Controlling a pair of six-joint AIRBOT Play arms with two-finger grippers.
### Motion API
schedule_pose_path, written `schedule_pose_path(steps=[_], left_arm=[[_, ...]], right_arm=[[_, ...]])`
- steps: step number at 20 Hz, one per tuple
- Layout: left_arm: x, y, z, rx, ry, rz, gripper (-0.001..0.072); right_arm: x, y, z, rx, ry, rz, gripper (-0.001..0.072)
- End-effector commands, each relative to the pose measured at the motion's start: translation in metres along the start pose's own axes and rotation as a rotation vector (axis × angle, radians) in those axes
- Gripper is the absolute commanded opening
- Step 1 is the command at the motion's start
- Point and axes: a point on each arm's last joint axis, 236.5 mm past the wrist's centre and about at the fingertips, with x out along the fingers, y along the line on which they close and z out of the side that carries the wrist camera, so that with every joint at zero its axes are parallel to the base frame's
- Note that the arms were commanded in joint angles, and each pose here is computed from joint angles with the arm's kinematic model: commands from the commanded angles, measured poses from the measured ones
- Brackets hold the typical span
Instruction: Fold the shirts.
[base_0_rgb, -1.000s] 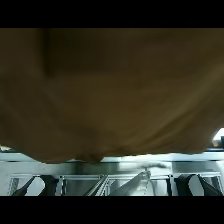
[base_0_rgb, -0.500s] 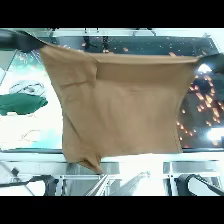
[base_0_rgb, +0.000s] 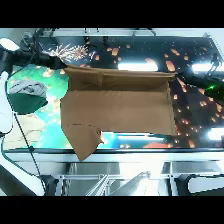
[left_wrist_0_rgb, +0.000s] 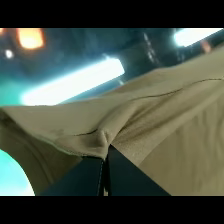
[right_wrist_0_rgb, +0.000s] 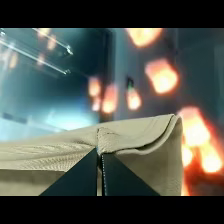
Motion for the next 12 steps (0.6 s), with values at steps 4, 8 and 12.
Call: schedule_pose_path(steps=[4, 8, 12], left_arm=[[0.041, 0.023, -0.058, -0.107, 0.106, 0.006, 0.0014], [0.053, 0.031, -0.096, -0.156, 0.187, 0.017, 0.0012], [0.059, 0.036, -0.125, -0.191, 0.258, 0.035, 0.0013]], right_arm=[[0.021, -0.039, -0.076, -0.011, 0.251, -0.031, 0.0015], [0.018, -0.050, -0.104, -0.017, 0.359, -0.052, 0.0015], [0.016, -0.045, -0.110, -0.007, 0.381, -0.030, 0.0019]])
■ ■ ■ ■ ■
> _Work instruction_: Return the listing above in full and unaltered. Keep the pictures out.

> _Response_:
Controlling a pair of six-joint AIRBOT Play arms with two-finger grippers.
### Motion API
schedule_pose_path, written `schedule_pose_path(steps=[_], left_arm=[[_, ...]], right_arm=[[_, ...]])`
- steps: step number at 20 Hz, one per tuple
- Layout: left_arm: x, y, z, rx, ry, rz, gripper (-0.001..0.072); right_arm: x, y, z, rx, ry, rz, gripper (-0.001..0.072)
- End-effector commands, each relative to the pose measured at the motion's start: translation in metres along the start pose's own axes and rotation as a rotation vector (axis × angle, radians) in those axes
- Gripper is the absolute commanded opening
- Step 1 is the command at the motion's start
- Point and axes: a point on each arm's last joint axis, 236.5 mm past the wrist's centre and about at the fingertips, with x out along the fingers, y along the line on which they close and z out of the side that carries the wrist camera, so that with every joint at zero its axes are parallel to the base frame's
- Note that the arms were commanded in joint angles, and each pose here is computed from joint angles with the arm's kinematic model: commands from the commanded angles, measured poses from the measured ones
- Brackets hold the typical span
Instruction: Fold the shirts.
[base_0_rgb, -1.000s] 
[base_0_rgb, -0.500s] 
[base_0_rgb, +0.000s] 
[left_wrist_0_rgb, +0.000s] 
[right_wrist_0_rgb, +0.000s] 
Motion for the next 12 steps (0.6 s), with values at steps 4, 8 and 12.
Call: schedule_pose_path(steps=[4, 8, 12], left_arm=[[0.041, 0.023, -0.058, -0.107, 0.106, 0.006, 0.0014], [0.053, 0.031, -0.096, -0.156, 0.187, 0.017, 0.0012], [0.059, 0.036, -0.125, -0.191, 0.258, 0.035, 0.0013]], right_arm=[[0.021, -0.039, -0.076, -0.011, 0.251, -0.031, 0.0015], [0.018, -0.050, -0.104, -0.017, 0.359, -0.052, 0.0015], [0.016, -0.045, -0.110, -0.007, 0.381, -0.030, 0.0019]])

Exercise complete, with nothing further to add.